Directions:
In the material below, the required lines run from the one containing "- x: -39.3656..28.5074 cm" through the one containing "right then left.". Copy those lines exactly, ends included, and nothing else.

Source material:
========================================================================

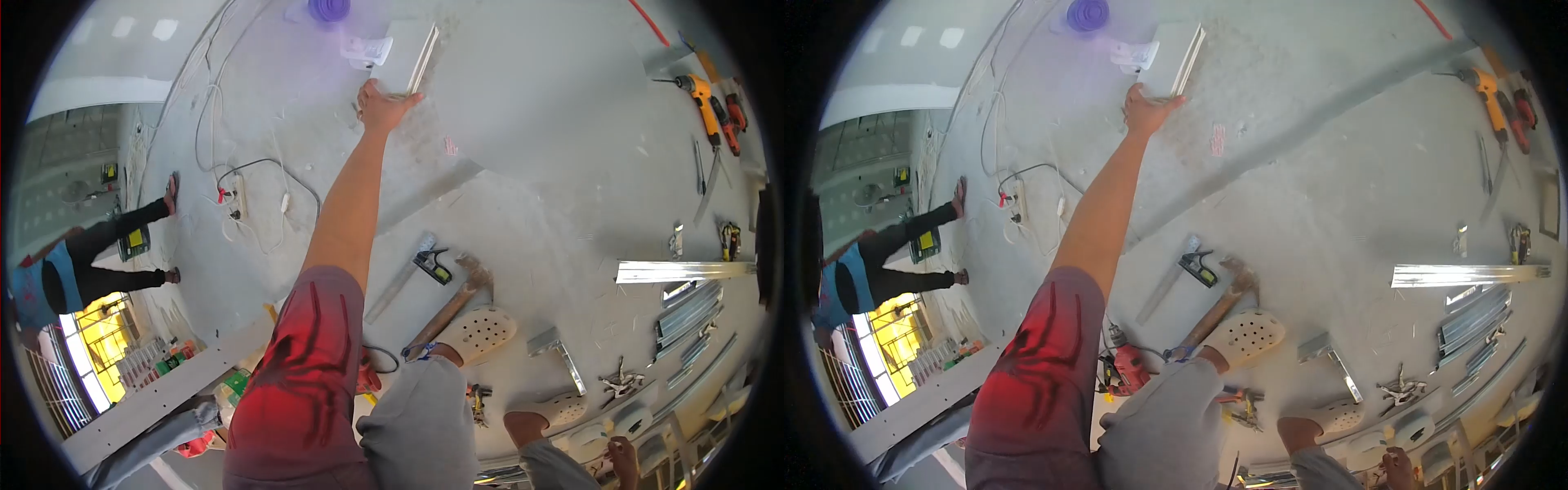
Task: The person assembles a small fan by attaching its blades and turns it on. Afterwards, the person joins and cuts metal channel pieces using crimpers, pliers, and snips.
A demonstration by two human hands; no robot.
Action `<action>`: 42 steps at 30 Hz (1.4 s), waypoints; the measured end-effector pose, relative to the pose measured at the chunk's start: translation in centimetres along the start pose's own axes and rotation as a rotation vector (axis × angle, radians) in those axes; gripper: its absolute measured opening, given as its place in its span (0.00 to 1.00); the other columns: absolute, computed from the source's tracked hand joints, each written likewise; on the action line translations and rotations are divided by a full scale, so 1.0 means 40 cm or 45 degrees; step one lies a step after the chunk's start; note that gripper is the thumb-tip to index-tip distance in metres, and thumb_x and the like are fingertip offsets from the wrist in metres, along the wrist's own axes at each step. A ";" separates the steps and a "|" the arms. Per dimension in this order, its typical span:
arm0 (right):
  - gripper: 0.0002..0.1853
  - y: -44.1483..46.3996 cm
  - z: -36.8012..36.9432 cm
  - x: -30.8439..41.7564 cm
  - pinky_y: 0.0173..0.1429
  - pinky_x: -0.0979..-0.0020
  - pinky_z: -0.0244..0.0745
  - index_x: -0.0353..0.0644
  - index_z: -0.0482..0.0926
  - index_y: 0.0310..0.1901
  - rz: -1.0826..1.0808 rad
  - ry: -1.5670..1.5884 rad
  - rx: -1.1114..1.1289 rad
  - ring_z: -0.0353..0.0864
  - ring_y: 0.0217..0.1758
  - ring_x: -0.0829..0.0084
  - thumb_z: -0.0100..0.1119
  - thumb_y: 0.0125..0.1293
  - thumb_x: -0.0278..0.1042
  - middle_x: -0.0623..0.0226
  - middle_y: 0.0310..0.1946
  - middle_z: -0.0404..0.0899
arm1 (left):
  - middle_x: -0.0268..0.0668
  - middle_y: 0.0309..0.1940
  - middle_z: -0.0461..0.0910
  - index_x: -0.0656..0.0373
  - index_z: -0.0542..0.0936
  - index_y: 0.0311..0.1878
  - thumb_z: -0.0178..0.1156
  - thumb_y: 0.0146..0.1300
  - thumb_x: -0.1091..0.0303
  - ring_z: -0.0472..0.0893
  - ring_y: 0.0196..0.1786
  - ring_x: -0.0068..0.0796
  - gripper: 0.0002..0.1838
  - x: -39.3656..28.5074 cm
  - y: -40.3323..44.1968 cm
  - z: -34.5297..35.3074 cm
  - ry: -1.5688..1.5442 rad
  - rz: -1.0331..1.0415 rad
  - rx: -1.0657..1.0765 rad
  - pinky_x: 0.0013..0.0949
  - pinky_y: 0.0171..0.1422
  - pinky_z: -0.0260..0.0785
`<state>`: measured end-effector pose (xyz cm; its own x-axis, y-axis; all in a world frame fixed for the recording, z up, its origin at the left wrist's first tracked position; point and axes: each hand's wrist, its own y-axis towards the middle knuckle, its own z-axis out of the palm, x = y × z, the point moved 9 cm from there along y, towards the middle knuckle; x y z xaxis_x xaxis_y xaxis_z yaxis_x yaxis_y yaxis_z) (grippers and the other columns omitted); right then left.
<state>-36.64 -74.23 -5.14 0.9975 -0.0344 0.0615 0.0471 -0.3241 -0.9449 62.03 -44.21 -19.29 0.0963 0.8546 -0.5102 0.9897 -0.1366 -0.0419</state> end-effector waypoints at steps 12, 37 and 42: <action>0.13 0.032 -0.056 0.178 0.32 0.72 0.74 0.37 0.77 0.51 -0.181 -0.260 -0.127 0.81 0.27 0.75 0.58 0.69 0.34 0.65 0.24 0.81 | 0.52 0.61 0.69 0.70 0.62 0.63 0.81 0.35 0.44 0.65 0.66 0.54 0.57 0.005 0.022 0.018 -0.191 0.058 -0.253 0.49 0.68 0.62; 0.19 -0.121 0.041 0.386 0.41 0.69 0.78 0.39 0.79 0.52 -0.373 -0.200 -0.214 0.84 0.35 0.71 0.66 0.62 0.38 0.59 0.30 0.84 | 0.38 0.42 0.78 0.56 0.61 0.67 0.65 0.61 0.68 0.79 0.37 0.25 0.33 0.037 -0.413 0.030 -1.460 -0.521 0.105 0.31 0.37 0.71; 0.19 -0.154 0.085 0.234 0.42 0.70 0.77 0.42 0.77 0.56 -0.416 -0.197 -0.036 0.83 0.35 0.72 0.63 0.64 0.37 0.62 0.29 0.83 | 0.36 0.36 0.79 0.59 0.70 0.62 0.65 0.61 0.68 0.79 0.32 0.24 0.26 0.267 -0.593 -0.160 -1.123 -0.415 -0.016 0.29 0.33 0.71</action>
<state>-27.41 -69.34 0.16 0.9262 0.2181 0.3076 0.3657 -0.3206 -0.8737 40.24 -28.64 -18.25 -0.2955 0.1611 -0.9417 0.9553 0.0528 -0.2908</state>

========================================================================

Exercise result:
  - x: -39.3656..28.5074 cm
  - y: -40.3323..44.1968 cm
  - z: -34.5297..35.3074 cm
  - ry: -1.5688..1.5442 rad
  - rz: -1.0331..1.0415 rad
  - rx: -1.0657..1.0765 rad
  - pinky_x: 0.0013..0.0949
  - pinky_y: 0.0171..0.1422
  - pinky_z: -0.0260..0.0785
`<state>`: measured end-effector pose (xyz cm; its own x-axis, y-axis; all in a world frame fixed for the recording, z up, its origin at the left wrist's first tracked position; point and axes: each hand's wrist, its own y-axis towards the middle knuckle, its own z-axis out of the palm, x = y × z, the point moved 9 cm from there along y, towards the middle knuckle; x y z xaxis_x xaxis_y xaxis_z yaxis_x yaxis_y yaxis_z) (grippers and the other columns omitted); right then left.

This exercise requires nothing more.